→ **About this exercise**:
All lines of the records below that contain the word "robot" must be listed.

→ **Information**:
* * *

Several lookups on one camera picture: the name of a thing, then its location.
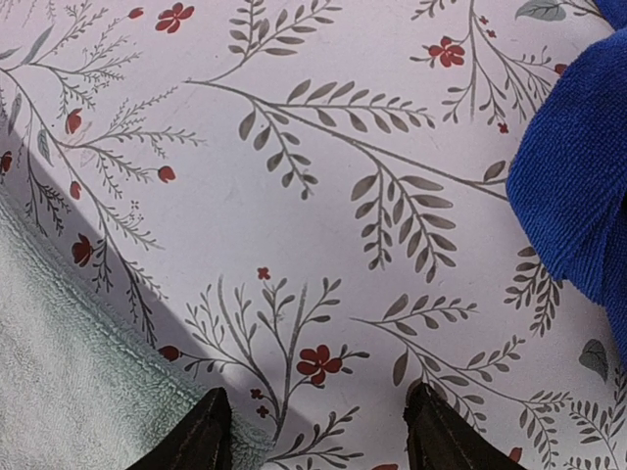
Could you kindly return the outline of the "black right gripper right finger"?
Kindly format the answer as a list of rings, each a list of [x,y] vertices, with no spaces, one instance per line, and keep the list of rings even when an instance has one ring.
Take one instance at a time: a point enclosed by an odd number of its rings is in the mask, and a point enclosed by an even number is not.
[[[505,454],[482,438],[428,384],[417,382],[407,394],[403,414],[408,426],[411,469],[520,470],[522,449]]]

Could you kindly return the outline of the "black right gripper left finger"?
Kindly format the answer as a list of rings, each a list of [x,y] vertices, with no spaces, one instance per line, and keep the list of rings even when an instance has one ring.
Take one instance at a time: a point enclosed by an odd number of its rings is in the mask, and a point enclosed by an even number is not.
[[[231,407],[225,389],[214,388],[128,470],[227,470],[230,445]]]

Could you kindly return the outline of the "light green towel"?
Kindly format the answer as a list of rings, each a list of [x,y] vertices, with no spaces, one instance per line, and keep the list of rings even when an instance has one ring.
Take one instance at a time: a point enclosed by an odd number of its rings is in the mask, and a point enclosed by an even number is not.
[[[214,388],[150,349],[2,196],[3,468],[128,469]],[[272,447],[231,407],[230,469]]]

* * *

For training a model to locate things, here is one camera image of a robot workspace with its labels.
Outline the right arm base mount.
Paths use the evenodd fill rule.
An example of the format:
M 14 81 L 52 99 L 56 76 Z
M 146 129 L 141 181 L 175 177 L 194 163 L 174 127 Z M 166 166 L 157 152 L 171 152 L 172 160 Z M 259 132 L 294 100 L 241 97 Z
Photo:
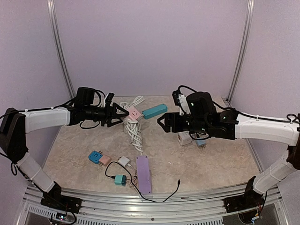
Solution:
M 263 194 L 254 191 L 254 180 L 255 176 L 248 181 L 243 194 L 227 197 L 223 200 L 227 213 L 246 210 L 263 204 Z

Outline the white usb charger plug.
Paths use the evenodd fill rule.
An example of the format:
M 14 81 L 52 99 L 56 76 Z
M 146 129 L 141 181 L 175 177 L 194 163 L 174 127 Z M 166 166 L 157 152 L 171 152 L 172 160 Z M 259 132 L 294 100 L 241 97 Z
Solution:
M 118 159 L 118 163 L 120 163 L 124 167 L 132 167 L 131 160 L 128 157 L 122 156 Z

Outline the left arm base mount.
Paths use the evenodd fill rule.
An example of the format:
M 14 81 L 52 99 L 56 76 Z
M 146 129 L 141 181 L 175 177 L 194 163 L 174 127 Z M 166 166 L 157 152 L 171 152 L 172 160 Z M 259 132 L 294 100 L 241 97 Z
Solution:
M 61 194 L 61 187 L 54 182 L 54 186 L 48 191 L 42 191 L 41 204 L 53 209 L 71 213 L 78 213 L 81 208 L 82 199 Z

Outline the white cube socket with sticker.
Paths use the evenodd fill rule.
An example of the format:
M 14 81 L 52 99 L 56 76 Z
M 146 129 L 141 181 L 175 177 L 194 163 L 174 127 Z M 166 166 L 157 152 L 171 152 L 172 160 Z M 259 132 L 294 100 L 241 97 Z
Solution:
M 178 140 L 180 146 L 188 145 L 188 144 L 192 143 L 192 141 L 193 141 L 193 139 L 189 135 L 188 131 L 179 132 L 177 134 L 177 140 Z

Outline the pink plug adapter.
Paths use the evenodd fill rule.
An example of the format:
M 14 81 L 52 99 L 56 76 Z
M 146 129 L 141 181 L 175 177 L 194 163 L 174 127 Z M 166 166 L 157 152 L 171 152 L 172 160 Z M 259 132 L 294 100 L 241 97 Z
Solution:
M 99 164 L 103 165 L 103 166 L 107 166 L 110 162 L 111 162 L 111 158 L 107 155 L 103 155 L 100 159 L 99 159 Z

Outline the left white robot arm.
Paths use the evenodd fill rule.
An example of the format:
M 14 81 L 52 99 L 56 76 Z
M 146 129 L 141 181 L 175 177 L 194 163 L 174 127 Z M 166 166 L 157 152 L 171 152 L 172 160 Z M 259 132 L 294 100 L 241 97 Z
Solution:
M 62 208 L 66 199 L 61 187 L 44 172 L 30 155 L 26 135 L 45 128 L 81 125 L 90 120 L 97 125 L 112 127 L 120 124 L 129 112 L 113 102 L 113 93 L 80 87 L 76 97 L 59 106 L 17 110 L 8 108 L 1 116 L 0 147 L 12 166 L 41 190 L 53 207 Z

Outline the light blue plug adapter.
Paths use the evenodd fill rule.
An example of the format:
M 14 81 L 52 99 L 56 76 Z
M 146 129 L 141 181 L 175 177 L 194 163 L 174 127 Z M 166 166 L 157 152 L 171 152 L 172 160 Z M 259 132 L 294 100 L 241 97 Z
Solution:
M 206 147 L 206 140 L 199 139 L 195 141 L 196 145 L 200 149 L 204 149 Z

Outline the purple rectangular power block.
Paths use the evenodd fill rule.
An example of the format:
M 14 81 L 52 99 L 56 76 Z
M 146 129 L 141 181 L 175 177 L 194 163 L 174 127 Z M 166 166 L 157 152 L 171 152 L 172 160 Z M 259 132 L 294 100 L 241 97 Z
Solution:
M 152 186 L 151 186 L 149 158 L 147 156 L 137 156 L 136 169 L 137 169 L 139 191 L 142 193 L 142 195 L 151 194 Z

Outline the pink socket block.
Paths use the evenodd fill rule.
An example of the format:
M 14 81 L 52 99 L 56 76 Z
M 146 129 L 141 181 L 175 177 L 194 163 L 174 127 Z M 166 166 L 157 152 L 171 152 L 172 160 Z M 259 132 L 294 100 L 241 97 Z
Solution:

* * *

→ **Worked solution**:
For training a model to locate things, here is one camera image of a robot workspace with its labels.
Outline the left white robot arm.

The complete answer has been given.